About 6ft, pretty much.


----------



## Irreverent (Mar 20, 2010)

177 cm


----------



## Usarise (Mar 20, 2010)

5'10" ....now i awkward for what i did in another thread.... willow is short!


----------



## Aden (Mar 20, 2010)

6'2 here. Yay


----------



## Willow (Mar 20, 2010)

Usarise said:


> 5'10" ....now i awkward for what i did in another thread.... willow is short!


You should be ashamed ;^;


----------



## blackfuredfox (Mar 20, 2010)

Aden said:


> 6'2 here. Yay



finally, another tall person, i felt so alone up here.


----------



## Usarise (Mar 20, 2010)

WillowWulf said:


> You should be ashamed ;^;


 your a foot shorter than me! 0_0   i feel awkward but not ashamed!


----------



## Willow (Mar 20, 2010)

Usarise said:


> your a foot shorter than me! 0_0   i feel awkward but not ashamed!


>: (


----------



## Captain Spyro (Mar 20, 2010)

WillowWulf said:


> >: (



And you're surprised?


----------



## Atrak (Mar 20, 2010)

WillowWulf said:


> 4'11" ;^;



You could give Nylak a run for her money.



Usarise said:


> 5'10" ....now i awkward for what i did in another thread.... willow is short!

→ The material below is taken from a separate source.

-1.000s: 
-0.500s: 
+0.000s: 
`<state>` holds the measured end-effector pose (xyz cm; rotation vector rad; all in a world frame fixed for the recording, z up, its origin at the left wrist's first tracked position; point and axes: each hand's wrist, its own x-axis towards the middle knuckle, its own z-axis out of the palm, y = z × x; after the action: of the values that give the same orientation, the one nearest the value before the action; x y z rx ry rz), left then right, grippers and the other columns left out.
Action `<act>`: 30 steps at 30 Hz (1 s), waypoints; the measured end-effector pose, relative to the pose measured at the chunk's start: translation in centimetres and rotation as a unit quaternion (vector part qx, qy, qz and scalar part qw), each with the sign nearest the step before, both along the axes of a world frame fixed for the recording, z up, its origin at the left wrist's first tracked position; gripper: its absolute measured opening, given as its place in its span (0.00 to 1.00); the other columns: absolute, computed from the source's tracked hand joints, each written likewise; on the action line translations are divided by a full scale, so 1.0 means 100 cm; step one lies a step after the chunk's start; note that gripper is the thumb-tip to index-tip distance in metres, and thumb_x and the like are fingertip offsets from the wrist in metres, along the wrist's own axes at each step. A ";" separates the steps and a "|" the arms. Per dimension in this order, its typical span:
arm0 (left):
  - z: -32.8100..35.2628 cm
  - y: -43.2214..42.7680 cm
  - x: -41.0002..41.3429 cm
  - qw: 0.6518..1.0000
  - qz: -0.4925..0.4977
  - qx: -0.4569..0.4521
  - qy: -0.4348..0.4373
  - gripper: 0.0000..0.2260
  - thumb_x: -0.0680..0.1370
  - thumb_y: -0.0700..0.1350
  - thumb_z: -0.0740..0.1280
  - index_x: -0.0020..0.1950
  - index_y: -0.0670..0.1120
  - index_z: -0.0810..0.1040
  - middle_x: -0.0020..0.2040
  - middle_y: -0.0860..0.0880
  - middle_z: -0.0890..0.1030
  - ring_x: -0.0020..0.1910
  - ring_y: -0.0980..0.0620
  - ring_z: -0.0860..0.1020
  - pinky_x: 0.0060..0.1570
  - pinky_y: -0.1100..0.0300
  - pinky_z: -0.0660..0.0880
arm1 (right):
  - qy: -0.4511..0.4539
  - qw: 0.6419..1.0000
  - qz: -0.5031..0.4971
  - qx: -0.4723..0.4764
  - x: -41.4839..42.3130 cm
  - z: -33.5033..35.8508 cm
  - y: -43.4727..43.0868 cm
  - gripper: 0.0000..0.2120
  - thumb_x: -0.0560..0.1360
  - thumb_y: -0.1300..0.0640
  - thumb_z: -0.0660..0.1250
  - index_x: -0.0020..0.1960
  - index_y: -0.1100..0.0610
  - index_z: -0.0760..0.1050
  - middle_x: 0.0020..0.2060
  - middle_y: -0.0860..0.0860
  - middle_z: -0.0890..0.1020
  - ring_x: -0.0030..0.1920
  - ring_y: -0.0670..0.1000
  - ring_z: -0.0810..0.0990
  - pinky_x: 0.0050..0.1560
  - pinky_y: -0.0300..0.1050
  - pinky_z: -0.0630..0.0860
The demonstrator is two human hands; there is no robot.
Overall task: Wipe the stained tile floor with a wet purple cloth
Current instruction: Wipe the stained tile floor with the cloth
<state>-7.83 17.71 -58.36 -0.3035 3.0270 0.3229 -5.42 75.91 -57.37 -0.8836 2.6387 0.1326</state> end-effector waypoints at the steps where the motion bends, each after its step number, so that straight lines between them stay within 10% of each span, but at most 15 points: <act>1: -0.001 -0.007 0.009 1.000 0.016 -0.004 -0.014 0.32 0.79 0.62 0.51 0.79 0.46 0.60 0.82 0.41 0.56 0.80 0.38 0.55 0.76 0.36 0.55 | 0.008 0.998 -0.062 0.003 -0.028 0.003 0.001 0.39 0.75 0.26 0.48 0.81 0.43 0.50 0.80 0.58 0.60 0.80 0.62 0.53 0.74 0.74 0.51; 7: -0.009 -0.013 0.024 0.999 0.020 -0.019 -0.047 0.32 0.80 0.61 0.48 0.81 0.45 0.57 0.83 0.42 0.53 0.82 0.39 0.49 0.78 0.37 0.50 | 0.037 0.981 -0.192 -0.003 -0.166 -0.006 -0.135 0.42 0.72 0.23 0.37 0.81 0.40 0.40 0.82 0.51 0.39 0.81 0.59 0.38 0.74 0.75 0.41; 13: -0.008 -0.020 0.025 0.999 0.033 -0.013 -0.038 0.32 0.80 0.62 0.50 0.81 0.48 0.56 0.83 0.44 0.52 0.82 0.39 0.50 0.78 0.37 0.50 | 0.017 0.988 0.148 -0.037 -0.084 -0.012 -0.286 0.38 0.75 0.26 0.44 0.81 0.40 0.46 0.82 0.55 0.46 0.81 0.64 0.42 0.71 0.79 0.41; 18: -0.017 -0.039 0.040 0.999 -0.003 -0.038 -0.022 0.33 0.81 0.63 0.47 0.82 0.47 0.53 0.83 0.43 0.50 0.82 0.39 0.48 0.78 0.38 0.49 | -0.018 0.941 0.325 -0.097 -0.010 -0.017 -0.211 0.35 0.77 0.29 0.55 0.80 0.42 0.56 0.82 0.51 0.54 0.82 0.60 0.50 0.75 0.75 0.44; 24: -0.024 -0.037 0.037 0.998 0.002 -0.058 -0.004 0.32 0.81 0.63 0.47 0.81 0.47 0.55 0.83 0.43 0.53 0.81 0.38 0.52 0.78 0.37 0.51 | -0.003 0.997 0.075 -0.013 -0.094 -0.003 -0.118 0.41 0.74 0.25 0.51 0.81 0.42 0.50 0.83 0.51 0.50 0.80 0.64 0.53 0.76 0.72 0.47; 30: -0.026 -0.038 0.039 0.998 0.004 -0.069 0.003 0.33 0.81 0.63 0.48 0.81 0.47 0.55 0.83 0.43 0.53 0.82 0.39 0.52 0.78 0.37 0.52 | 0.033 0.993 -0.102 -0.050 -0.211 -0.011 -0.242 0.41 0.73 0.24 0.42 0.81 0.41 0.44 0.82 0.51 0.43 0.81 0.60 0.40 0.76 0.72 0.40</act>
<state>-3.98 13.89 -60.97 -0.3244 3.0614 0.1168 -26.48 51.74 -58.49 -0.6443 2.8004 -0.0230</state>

Oh, the fact that she's a minor is nothing to worry about, but her height does? :V



WillowWulf said:


> You should be ashamed ;^;



I think it's more embarrassment, actually.


Btw, a thread like this already ran its course. It had hundreds of replies.


----------



## Usarise (Mar 20, 2010)

WillowWulf said:


> >: (


 :3   im 15!  i dont really care too much


----------



## Willow (Mar 20, 2010)

atrakaj said:


> You could give Nylak a run for her money.
> 
> 
> 
> ...


thank yooou


----------



## Captain Spyro (Mar 20, 2010)

Usarise said:


> :3   im 15!  i dont really care too much



Then you're both minors. Still not recommended. >_<


----------



## Willow (Mar 20, 2010)

Captain Spyro said:


> Then you're both minors. Still not recommended. >_<


The age of consent for most places (in the US at least) is 17 >: (


----------



## TashkentFox (Mar 20, 2010)

About 5'7''.


----------



## Usarise (Mar 20, 2010)

Captain Spyro said:


> Then you're both minors. Still not *recommended*. >_<


keyword: recommended  



WillowWulf said:


> The age of consent for most places (in the US at least) is 17 >: (


 yeah... :/  thats why my actual GF wont do anything yet -_-


----------



## Captain Spyro (Mar 20, 2010)

WillowWulf said:


> The age of consent for most places (in the US at least) is 17 >: (



Precisely, then there was the rape issue...


----------



## blackfuredfox (Mar 20, 2010)

this is actually one good thing if you are short, you can fit in Corvettes.


----------



## Willow (Mar 20, 2010)

Captain Spyro said:


> Precisely, then there was the rape issue...


Yeeessssz ;^;


----------



## Vaelarsa (Mar 20, 2010)

I'm like 5'7".
I wish I was taller.


----------



## Torrijos-sama (Mar 20, 2010)

6'-2", 155 lbs.


----------



## Garreth (Mar 20, 2010)

6"1. Hurray for big people. \o/


----------



## TashkentFox (Mar 20, 2010)

Garreth said:


> 6"1. Hurray for big people. \o/



What's the weather like up there?


----------



## blackfuredfox (Mar 20, 2010)

Garreth said:


> 6"1. Hurray for big people. \o/



*very high five*


----------



## Willow (Mar 20, 2010)

I hate being short....


----------



## Atrak (Mar 20, 2010)

JesusFish said:


> 6'-2", 155 lbs.



You lack any fat and muscle to speak of.



WillowWulf said:


> I hate being short....



Really tall women are a turn off for most men.


----------



## Jakobean (Mar 20, 2010)

6'3" 210lbs.


----------



## Ranzun the Dragon-Shark (Mar 20, 2010)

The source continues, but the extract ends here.